O Ministério da Educação (MEC) deu um novo passo para ampliar o acesso à formação médica no país. O edital publicado pela pasta flexibiliza as regras para a abertura de novos cursos de Medicina, especialmente em universidades comunitárias — instituições sem fins lucrativos que, historicamente, enfrentavam dificuldades para competir com grandes grupos privados.
A medida, que permite a criação de cursos mediante parceria com hospitais públicos, foi celebrada por instituições como a PUC-Rio, que tenta abrir uma graduação na área há mais de dez anos. “É uma correção histórica”, afirmou o reitor da universidade, padre Anderson Antonio Pedroso, destacando que as comunitárias “não são empresas de lucro” e, por isso, precisam de condições diferentes para atuar.
A mudança, no entanto, gerou forte reação entre faculdades particulares com fins lucrativos, que alegam “desequilíbrio competitivo”.
Cinco dias após a publicação do edital, a Associação Brasileira de Mantenedoras de Educação Superior (ABMES), presidida por Janguiê Diniz (grupo Ser Educacional), enviou um ofício ao MEC pedindo isonomia regulatória.
Essas instituições afirmam que o novo modelo é “mais acessível e menos oneroso” para as comunitárias, já que elas não precisam seguir a Lei do Mais Médicos, que obriga cursos privados a se instalarem apenas em regiões com baixa densidade de médicos.
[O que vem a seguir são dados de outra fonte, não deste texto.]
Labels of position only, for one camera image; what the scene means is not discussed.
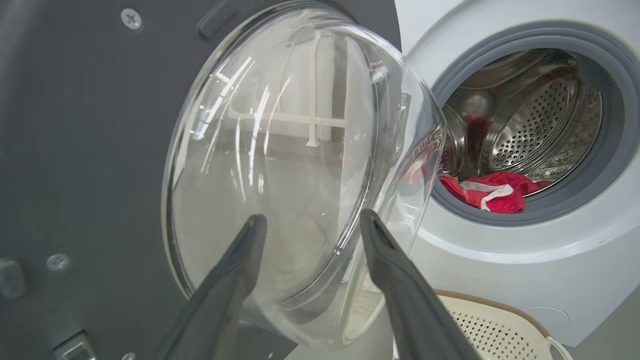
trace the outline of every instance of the screw
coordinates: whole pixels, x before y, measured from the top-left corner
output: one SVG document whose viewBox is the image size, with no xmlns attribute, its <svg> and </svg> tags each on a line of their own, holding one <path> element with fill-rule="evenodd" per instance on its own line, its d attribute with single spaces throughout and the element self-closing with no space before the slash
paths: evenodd
<svg viewBox="0 0 640 360">
<path fill-rule="evenodd" d="M 66 254 L 55 254 L 47 259 L 47 268 L 51 271 L 63 270 L 69 264 L 69 257 Z"/>
<path fill-rule="evenodd" d="M 130 8 L 126 8 L 120 12 L 120 19 L 124 26 L 131 30 L 140 29 L 142 26 L 142 17 L 136 10 Z"/>
</svg>

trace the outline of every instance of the beige plastic basket
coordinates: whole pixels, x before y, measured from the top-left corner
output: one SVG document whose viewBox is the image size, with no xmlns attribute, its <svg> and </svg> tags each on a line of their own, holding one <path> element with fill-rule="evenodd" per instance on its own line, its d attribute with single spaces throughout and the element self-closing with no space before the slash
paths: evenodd
<svg viewBox="0 0 640 360">
<path fill-rule="evenodd" d="M 562 344 L 523 311 L 470 295 L 436 293 L 483 359 L 553 360 L 553 346 L 565 360 L 573 360 Z"/>
</svg>

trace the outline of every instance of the laundry
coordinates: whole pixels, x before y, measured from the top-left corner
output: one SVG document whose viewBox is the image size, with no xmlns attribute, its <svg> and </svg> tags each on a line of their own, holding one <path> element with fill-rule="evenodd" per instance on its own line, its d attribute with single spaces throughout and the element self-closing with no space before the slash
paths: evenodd
<svg viewBox="0 0 640 360">
<path fill-rule="evenodd" d="M 440 181 L 455 197 L 476 208 L 492 213 L 513 214 L 524 210 L 524 195 L 550 184 L 534 183 L 528 177 L 510 172 L 494 172 L 485 177 L 471 177 L 458 182 L 457 178 L 442 175 Z"/>
</svg>

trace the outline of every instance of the gray floor
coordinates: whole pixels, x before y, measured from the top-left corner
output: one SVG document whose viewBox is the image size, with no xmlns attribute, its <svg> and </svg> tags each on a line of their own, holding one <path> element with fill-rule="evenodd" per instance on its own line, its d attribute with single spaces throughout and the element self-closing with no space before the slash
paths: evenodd
<svg viewBox="0 0 640 360">
<path fill-rule="evenodd" d="M 298 346 L 286 360 L 391 360 L 391 328 L 386 313 L 353 345 L 338 352 Z M 574 360 L 640 359 L 640 290 L 579 346 L 568 349 Z M 554 359 L 561 359 L 555 354 Z"/>
</svg>

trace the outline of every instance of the basket handle
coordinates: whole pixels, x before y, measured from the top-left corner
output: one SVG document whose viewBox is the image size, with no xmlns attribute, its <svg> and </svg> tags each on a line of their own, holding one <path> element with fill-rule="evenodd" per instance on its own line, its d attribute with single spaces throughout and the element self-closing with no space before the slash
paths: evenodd
<svg viewBox="0 0 640 360">
<path fill-rule="evenodd" d="M 562 344 L 557 342 L 554 338 L 549 336 L 545 340 L 549 342 L 549 345 L 552 345 L 553 347 L 556 348 L 556 350 L 558 350 L 558 352 L 560 353 L 560 355 L 562 355 L 564 360 L 573 360 L 573 358 L 571 357 L 571 354 L 569 354 L 569 351 L 567 351 L 566 348 Z"/>
</svg>
“Solicitamos tratamento isonômico para todas as instituições de ensino diante da decisão recente que concedeu benefícios às universidades comunitárias”, declarou a ABMES.
Outras associações do setor, como a Anup (Associação Nacional de Universidades Privadas) e a Amies, também pediram ao MEC revisão das normas — algumas defendendo endurecimento das regras para comunitárias, outras pedindo que os critérios mais brandos valham para todos.
Já a Associação Brasileira das Instituições Comunitárias de Educação Superior (Abruc) contesta a tese de privilégio e diz que as regras distintas são justificadas pelas diferenças de natureza jurídica.
“As comunitárias só podem firmar convênios com hospitais públicos e dentro do mesmo município, enquanto as privadas podem buscar parcerias com redes privadas e em outras regiões”, explica Dyogo Patriota, assessor jurídico da Abruc.
Disputa bilionária e suspensão temporária
A abertura de novos cursos de Medicina é tema sensível por envolver um mercado bilionário — cerca de R$ 26,4 bilhões ao ano, o equivalente a 40% de todo o ensino superior privado no país.
Entre 2014 e 2024, o número de cursos particulares saltou de 1,3 mil para 4,3 mil, consolidando o setor como o principal formador de médicos no Brasil.
No entanto, após a publicação do edital, o MEC decidiu suspender temporariamente o processo por 120 dias, conforme portaria publicada no Diário Oficial da União. Segundo o ministério, a suspensão tem “caráter técnico e temporário”, e servirá para reavaliar o impacto da recente expansão de cursos e vagas.
Durante o período, o MEC e o Ministério da Saúde farão um diagnóstico sobre a infraestrutura pública disponível e a distribuição ideal de vagas em todo o território nacional.
O avanço na formação médica
Mesmo com as divergências, o Brasil vive um crescimento expressivo na oferta de profissionais. Segundo o estudo Demografia Médica 2025, da Associação Médica Brasileira (AMB), o país deve encerrar o ano com 635,7 mil médicos registrados, uma taxa de 2,98 profissionais por mil habitantes — número próximo ao da média da OCDE.
Em 2010, essa taxa era de apenas 1,63 por mil. O aumento mostra que o ritmo de formação de médicos supera o crescimento populacional.